Stiglitz vs austerity
The 78-year-old academic, who was a senior economic adviser
to President Bill Clinton in the 1990s, touched on another one of his favorite
bugbears: Austerity.
Stiglitz warned that the European Union should not return to
its belt-tightening ways after the bloc rolled out a massive, 750-billion-euro
fund to bring its 27 members out of their coronavirus-induced economic crisis.
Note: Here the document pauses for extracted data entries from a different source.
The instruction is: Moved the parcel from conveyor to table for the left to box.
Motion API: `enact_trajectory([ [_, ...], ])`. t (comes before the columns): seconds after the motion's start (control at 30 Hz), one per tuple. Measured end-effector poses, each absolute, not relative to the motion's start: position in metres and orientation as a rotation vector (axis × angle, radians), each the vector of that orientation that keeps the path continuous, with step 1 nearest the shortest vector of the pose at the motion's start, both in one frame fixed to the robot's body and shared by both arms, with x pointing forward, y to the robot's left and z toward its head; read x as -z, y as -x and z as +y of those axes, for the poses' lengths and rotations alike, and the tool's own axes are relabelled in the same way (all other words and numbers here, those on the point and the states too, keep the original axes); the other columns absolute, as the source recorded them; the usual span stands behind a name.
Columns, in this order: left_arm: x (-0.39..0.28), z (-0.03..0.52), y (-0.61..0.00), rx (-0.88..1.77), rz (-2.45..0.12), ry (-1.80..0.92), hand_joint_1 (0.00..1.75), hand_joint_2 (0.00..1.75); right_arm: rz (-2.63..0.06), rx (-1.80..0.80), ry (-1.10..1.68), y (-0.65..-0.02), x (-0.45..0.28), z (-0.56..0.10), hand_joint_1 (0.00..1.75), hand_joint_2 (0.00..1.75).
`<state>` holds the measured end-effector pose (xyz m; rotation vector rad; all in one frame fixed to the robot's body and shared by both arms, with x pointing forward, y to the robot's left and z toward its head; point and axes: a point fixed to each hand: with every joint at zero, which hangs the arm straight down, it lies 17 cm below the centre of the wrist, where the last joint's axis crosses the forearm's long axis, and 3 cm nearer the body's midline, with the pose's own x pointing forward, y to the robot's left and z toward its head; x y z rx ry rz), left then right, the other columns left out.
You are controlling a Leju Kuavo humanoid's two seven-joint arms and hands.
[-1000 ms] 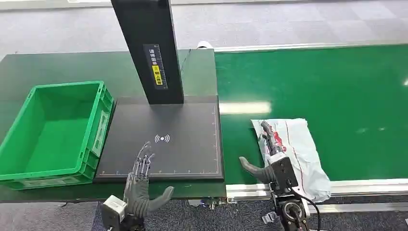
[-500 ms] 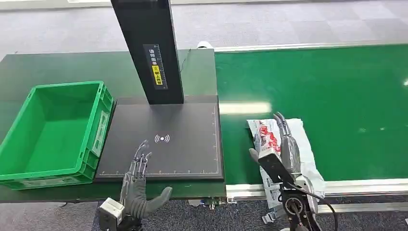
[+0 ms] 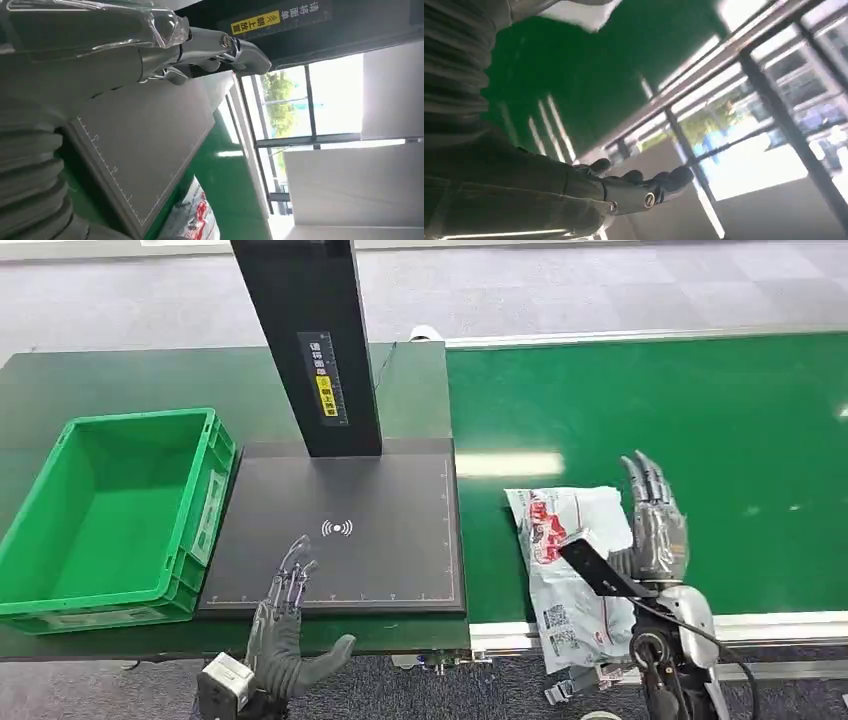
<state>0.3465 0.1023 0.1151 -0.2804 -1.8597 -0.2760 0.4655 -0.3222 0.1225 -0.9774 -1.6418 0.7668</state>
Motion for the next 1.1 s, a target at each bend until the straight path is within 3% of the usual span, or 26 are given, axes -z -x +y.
enact_trajectory([
  [0.17, -0.115, 0.104, -0.347, 0.274, -1.859, 0.273, 0.00, 1.75, -1.551, -0.748, 1.236, -0.477, -0.143, -0.374, 0.00, 1.75],
  [0.3, -0.108, 0.107, -0.346, 0.266, -1.837, 0.251, 0.00, 1.75, -1.280, -0.736, 1.204, -0.487, -0.105, -0.417, 0.00, 1.75],
  [0.47, -0.103, 0.108, -0.342, 0.266, -1.824, 0.245, 0.00, 1.75, -1.202, -0.737, 1.191, -0.489, -0.090, -0.433, 0.00, 1.75],
  [0.8, -0.094, 0.105, -0.345, 0.281, -1.796, 0.219, 0.00, 1.75, -0.834, -0.887, 0.761, -0.450, 0.041, -0.413, 0.00, 1.75],
  [1.07, -0.086, 0.100, -0.351, 0.298, -1.772, 0.222, 0.00, 1.75, -0.787, -0.999, 0.508, -0.424, 0.083, -0.376, 0.00, 1.75],
  [1.1, -0.085, 0.100, -0.352, 0.299, -1.770, 0.223, 0.00, 1.75, -0.788, -1.003, 0.483, -0.422, 0.085, -0.372, 0.40, 1.75],
])
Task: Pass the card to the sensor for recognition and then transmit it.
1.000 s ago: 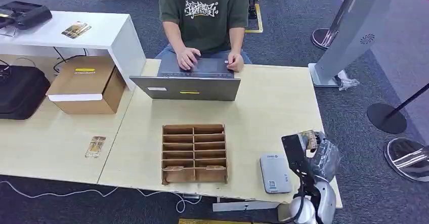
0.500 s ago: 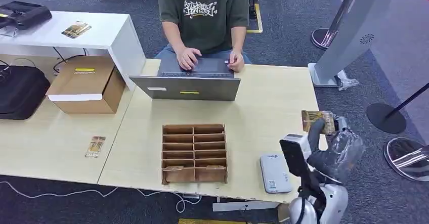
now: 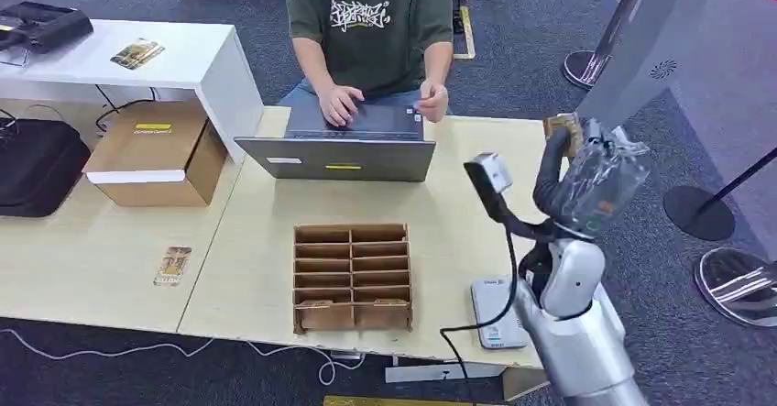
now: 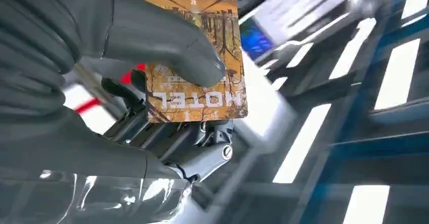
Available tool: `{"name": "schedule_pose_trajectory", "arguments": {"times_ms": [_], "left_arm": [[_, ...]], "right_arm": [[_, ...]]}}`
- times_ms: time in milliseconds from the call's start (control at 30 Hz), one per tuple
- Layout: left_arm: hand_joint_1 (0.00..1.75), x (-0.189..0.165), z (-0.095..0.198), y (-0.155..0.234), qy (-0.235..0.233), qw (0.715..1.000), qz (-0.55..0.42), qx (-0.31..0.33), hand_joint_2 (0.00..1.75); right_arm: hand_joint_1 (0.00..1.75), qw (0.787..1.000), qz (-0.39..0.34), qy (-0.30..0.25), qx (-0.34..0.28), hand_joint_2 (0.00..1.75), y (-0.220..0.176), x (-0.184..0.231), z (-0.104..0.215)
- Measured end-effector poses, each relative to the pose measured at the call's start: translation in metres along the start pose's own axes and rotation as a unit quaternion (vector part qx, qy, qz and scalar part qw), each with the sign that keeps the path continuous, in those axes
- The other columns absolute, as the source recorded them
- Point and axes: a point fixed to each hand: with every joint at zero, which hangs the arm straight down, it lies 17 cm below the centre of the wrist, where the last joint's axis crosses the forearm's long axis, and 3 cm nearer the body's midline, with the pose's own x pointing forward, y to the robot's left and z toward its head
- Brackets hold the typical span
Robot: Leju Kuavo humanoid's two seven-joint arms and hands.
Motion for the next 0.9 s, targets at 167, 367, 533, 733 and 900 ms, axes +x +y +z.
{"name": "schedule_pose_trajectory", "arguments": {"times_ms": [167, 367, 533, 733, 900], "left_arm": [[0.00, -0.006, 0.001, -0.008, 0.002, 1.000, 0.019, -0.013, 0.00], [0.00, -0.014, 0.003, -0.021, 0.009, 0.999, 0.038, -0.034, 0.00], [0.00, -0.017, 0.003, -0.021, 0.014, 0.999, 0.040, -0.033, 0.00], [0.00, -0.020, 0.003, -0.015, 0.020, 0.999, 0.027, -0.026, 0.00], [0.00, -0.020, 0.004, -0.004, 0.021, 0.999, 0.019, -0.019, 0.00]], "right_arm": [[1.75, 0.984, 0.052, -0.169, -0.008, 1.75, 0.012, 0.063, -0.011], [1.75, 0.959, 0.109, -0.261, -0.009, 1.75, 0.041, 0.085, -0.015], [1.75, 0.940, 0.153, -0.306, 0.007, 1.75, 0.074, 0.094, -0.009], [1.75, 0.920, 0.189, -0.341, 0.036, 1.75, 0.110, 0.108, 0.012], [1.75, 0.902, 0.212, -0.372, 0.059, 1.75, 0.135, 0.125, 0.029]]}}
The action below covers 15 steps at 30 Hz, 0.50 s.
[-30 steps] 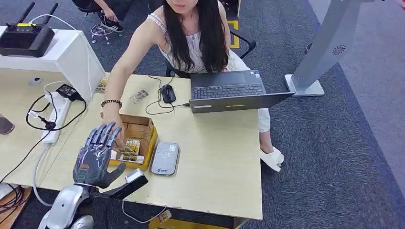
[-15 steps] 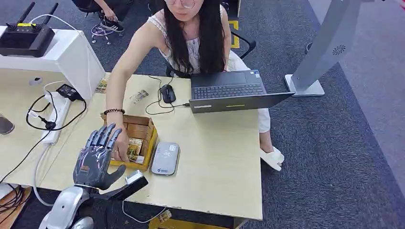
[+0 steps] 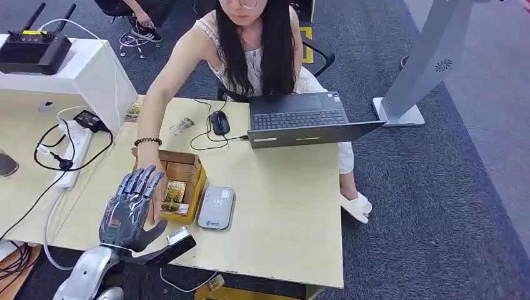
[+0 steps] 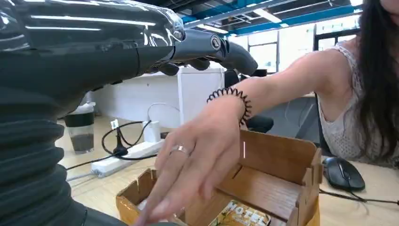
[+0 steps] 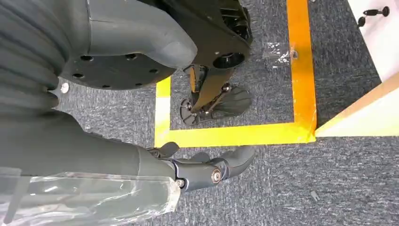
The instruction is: Pass the card to the sensor for recognition and then transmit it.
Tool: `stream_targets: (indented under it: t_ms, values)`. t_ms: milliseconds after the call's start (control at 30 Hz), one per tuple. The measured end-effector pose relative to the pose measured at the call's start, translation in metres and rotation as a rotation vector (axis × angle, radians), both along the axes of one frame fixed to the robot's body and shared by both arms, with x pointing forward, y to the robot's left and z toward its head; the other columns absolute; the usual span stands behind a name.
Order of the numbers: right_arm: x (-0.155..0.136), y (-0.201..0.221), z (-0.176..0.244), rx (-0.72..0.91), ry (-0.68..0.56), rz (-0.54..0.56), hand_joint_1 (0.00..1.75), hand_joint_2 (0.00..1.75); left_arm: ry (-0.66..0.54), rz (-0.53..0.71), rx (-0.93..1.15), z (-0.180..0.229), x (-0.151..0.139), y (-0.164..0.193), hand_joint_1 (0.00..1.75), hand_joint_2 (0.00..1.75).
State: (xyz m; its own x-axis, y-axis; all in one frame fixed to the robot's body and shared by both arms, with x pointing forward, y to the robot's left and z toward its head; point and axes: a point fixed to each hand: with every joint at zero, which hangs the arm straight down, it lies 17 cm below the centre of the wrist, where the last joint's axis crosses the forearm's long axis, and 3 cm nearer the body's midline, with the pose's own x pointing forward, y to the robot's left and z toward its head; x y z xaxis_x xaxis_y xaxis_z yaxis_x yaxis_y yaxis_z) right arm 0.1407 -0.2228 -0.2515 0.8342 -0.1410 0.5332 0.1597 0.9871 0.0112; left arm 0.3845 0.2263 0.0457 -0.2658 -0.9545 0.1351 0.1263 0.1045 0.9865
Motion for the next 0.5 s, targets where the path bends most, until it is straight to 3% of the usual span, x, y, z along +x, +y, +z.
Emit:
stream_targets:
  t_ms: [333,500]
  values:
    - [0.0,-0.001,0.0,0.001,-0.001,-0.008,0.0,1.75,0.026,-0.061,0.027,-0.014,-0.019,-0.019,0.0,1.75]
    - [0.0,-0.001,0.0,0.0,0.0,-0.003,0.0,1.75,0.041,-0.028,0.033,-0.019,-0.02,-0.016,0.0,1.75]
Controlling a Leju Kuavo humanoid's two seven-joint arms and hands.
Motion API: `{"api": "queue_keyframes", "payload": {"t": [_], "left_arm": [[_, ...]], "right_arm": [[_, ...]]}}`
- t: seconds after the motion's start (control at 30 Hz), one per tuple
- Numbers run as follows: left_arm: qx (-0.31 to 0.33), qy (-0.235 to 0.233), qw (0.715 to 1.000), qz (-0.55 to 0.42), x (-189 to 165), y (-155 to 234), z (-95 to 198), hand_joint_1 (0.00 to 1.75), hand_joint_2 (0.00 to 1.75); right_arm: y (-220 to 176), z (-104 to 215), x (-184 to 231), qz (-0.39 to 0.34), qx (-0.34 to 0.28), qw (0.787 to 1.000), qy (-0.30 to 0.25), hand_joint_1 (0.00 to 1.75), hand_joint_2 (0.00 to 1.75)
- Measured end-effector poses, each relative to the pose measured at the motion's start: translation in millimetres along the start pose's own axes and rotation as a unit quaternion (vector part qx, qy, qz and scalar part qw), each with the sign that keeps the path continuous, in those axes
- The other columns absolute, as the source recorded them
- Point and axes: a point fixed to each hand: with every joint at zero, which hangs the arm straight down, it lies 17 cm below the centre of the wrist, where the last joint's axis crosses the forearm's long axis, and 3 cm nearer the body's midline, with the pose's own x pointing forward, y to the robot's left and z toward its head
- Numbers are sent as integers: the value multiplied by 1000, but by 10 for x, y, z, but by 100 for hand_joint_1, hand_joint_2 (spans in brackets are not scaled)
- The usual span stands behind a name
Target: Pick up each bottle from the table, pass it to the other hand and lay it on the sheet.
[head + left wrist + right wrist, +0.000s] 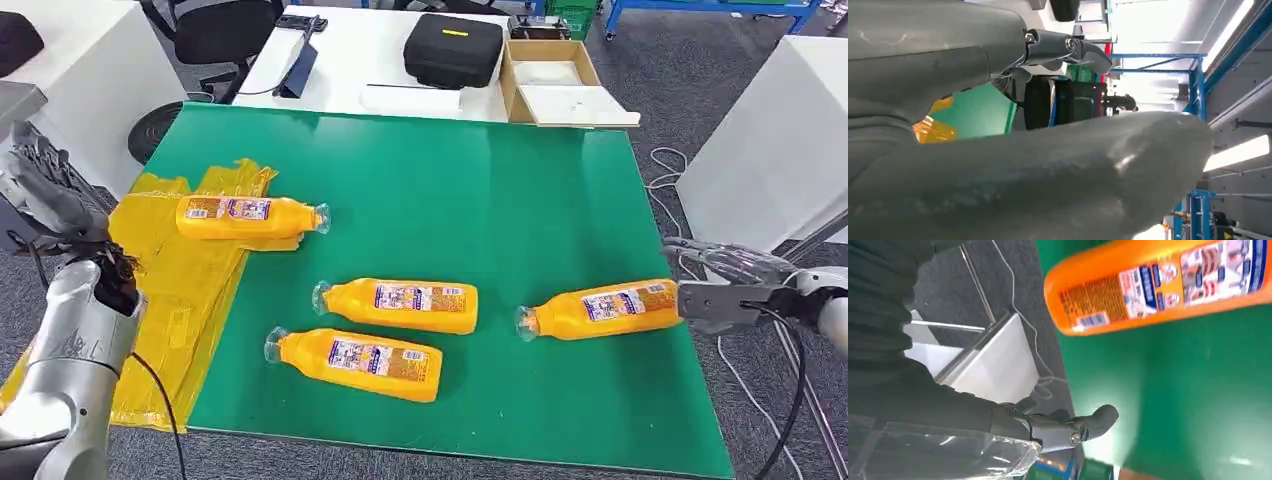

"Europe came together and did the 750 billion European
Recovery Fund which was the kind of thing that they should have done during the
euro crisis in 2010," he told AFP.
"They provided the money without the austerity
conditionalities they did in 2010," Stiglitz said.
During the eurozone debt crisis, European leaders imposed
austerity measures on Greece, Ireland, Portugal, and Cyprus in return for
bailouts.
The EU has dished out the first tranche of the rescue fund
over the summer.
"But my impression is that there is not a high level of
trust to get the second tranche," Stiglitz said.
He said it was a "good thing" that conditions were
not set to get the first batch.
"They gave some money because of the urgency," he
said.
"But if they fall back in the old way of being
excessively tight on the conditionality and not give the second tranche because
they will say 'you didn't do this or that', some of the old problems could
re-arise."
With German Chancellor Angela Merkel — an austerity champion
— bowing out, "maybe the new German government will also be more
flexible", the economist said.
But, he added, "That's still an open question."